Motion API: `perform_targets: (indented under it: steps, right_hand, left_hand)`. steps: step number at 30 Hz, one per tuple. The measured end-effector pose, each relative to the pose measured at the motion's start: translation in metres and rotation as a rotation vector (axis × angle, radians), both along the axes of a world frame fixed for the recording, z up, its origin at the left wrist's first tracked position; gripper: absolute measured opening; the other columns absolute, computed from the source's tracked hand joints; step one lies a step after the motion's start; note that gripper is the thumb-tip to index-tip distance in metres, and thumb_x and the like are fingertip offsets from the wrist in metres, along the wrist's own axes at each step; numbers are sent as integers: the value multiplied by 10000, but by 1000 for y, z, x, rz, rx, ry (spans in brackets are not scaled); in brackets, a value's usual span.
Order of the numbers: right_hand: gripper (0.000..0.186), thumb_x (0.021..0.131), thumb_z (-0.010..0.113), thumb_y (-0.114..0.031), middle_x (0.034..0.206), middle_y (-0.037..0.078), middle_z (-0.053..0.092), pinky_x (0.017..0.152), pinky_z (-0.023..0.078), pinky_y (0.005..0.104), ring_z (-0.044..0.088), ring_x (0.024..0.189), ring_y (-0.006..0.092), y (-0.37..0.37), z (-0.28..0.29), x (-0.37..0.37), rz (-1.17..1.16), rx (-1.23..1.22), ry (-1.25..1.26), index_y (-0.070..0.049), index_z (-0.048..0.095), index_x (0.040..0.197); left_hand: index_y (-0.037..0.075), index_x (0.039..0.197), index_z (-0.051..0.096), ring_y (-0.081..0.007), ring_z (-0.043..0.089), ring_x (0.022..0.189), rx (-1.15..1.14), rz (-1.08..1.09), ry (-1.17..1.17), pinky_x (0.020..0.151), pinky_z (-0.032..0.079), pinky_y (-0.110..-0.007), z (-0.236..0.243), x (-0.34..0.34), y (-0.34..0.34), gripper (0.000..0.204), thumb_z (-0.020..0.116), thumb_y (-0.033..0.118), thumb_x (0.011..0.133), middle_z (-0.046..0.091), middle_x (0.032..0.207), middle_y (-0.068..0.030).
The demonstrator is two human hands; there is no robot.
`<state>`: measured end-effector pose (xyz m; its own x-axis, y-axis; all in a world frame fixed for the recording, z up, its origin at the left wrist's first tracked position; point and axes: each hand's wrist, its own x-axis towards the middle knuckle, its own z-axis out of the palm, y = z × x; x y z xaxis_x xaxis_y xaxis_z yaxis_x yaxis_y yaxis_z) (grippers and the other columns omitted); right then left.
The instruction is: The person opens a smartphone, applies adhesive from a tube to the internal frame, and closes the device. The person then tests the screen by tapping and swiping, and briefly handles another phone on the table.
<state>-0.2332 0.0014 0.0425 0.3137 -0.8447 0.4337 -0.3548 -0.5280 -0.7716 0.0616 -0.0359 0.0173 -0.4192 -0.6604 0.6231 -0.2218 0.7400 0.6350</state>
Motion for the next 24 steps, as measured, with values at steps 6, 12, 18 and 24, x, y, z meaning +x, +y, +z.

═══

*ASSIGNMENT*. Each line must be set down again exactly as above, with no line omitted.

*SOLUTION FOR THIS PROBLEM*.
Motion API: `perform_targets: (indented under it: steps, right_hand, left_hand)`. steps: step number at 30 Hz, one per tuple. The measured end-effector pose, each relative to the pose measured at the motion's start: translation in metres and rotation as a rotation vector (axis × angle, radians), both along the axes of a world frame fixed for the recording, z up, its origin at the left wrist's first tracked position; gripper: absolute measured opening; the other columns absolute, computed from the source's tracked hand joints; step one lies a step after the motion's start; note that gripper is the thumb-tip to index-tip distance in metres, and thumb_x and the like are fingertip offsets from the wrist in metres, along the wrist's own axes at each step; numbers are sent as integers: the value multiplied by 10000, but by 1000 for y, z, x, rz, rx, ry (spans in brackets are not scaled); in brackets, a value's usual span.
Order of the numbers: right_hand: gripper (0.000..0.186), thumb_x (0.021..0.131), thumb_z (-0.010..0.113), thumb_y (-0.114..0.031), middle_x (0.034..0.206), middle_y (-0.037..0.078), middle_z (-0.053..0.092), pinky_x (0.017..0.152), pinky_z (-0.023..0.078), pinky_y (0.005..0.104), ring_z (-0.044..0.088), ring_x (0.024..0.189), ring_y (-0.006..0.092), y (-0.37..0.37), z (-0.28..0.29), x (-0.37..0.37), rz (-1.17..1.16), rx (-1.23..1.22), ry (-1.25..1.26), index_y (-0.070..0.049), index_z (-0.048..0.095), index_x (0.040..0.197); left_hand: index_y (-0.037..0.075), index_x (0.039..0.197), index_z (-0.051..0.096), ring_y (-0.081..0.007), ring_z (-0.043..0.089), ring_x (0.022..0.189), rx (-1.15..1.14), rz (-1.08..1.09), ry (-1.17..1.17), pinky_x (0.020..0.151), pinky_z (-0.032..0.079), pinky_y (-0.110..-0.007), z (-0.236..0.243), x (-0.34..0.34), y (-0.34..0.34), gripper (0.000..0.204), thumb_z (-0.020..0.116), thumb_y (-0.033..0.118), thumb_x (0.011..0.133), middle_z (-0.046..0.091), middle_x (0.032..0.207), middle_y (-0.068..0.030).
The demonstrator is two human hands; there is no robot.
`<state>`: measured end-effector pose (xyz m; its own x-axis, y-axis; all in a world frame fixed for the recording, z up, its origin at the left wrist's first tracked position; point and axes: each hand's wrist, its own x-axis towards the middle knuckle, its own z-axis out of the palm, y = z × x; x y z xaxis_x xaxis_y xaxis_z yaxis_x yaxis_y yaxis_z) (grippers and the other columns omitted); right then left.
The instruction is: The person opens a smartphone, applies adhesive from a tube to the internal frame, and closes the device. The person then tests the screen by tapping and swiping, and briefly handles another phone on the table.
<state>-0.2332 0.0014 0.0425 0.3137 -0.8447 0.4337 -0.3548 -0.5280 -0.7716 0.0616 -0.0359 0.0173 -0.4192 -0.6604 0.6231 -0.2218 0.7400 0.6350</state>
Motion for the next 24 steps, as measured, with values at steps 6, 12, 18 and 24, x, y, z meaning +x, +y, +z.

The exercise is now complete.